江应淮那头却突然安静了下来,不再吭声,只不过他的眼神一直追随着我,似是要看出个什么来。
“那你呢?”安静了半晌,他突然冒出这样一句。
“?我什么”一下没反应过他在说些什么,我愣了愣,回望过去。
“你的上司。”他一字一顿道。
“我对他没意思。你还念着这茬呢?”
“就……问问”
我白了他一眼不在说话,径直往前走去,他连忙跟上,生怕我把他丢在这大街上。
许是跨年夜的缘故,这条平时并不热闹的街道,此刻也挤满了人,我和江应淮淹没在人群中,并肩走着。
不曾想,随着这人流竟慢慢逛到了钟楼下,再一看时间竟已将近十二点。
“一起等零点吧。”江应淮抬头看看那钟又看看我,十分认真地说道。
“好。”
人潮拥挤,聚集着的人们无一不在等待零点的钟声敲响,宣告新一年的到来,我们自然也不例外。

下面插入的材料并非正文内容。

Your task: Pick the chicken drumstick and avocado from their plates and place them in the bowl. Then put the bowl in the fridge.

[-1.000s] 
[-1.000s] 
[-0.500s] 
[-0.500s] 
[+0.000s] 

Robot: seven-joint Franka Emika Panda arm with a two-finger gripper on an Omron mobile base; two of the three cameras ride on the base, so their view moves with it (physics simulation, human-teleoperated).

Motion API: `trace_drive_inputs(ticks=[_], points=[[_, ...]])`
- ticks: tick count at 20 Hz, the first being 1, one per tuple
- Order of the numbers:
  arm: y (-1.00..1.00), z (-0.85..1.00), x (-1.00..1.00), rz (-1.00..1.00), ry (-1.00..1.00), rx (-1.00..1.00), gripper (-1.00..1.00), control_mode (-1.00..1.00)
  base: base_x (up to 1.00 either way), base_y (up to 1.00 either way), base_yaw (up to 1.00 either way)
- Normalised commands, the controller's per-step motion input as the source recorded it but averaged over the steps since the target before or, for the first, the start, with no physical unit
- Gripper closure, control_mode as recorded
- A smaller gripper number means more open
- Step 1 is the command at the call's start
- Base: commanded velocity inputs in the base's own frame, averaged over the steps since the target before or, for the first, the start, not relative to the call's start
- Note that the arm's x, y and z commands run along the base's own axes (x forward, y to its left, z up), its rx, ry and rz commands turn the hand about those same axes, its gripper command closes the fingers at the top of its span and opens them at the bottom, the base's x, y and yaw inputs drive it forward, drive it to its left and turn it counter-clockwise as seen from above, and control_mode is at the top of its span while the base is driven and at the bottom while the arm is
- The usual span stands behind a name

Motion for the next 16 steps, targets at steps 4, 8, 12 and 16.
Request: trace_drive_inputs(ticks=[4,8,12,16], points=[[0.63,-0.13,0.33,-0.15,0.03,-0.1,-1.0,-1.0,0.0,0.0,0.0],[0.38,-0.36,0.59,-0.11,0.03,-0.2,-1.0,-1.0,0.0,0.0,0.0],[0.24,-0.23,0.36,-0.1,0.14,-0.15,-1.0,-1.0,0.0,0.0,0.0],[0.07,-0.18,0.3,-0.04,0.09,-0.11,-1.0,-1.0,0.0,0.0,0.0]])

“叮咚……叮咚……叮咚……砰……砰……砰”钟声伴随着烟花声响彻云霄,我几乎要被欢呼声席卷,许许多多的人高呼着新年快乐,简单的四个字,意义却非比寻常。新的一年,终是在这场盛大中,到来了。
“温昀,新年快乐。”江应淮回过头看我,眼里竟有我不曾见过的温柔。那一刻,似是有什么东西柔柔地轻轻地落在了我心上,那块坚冰也跟着,融化了。
“新年快乐,江应淮。”我对上他的眼,眉眼弯弯,脸上有我自己都不曾察觉的笑意。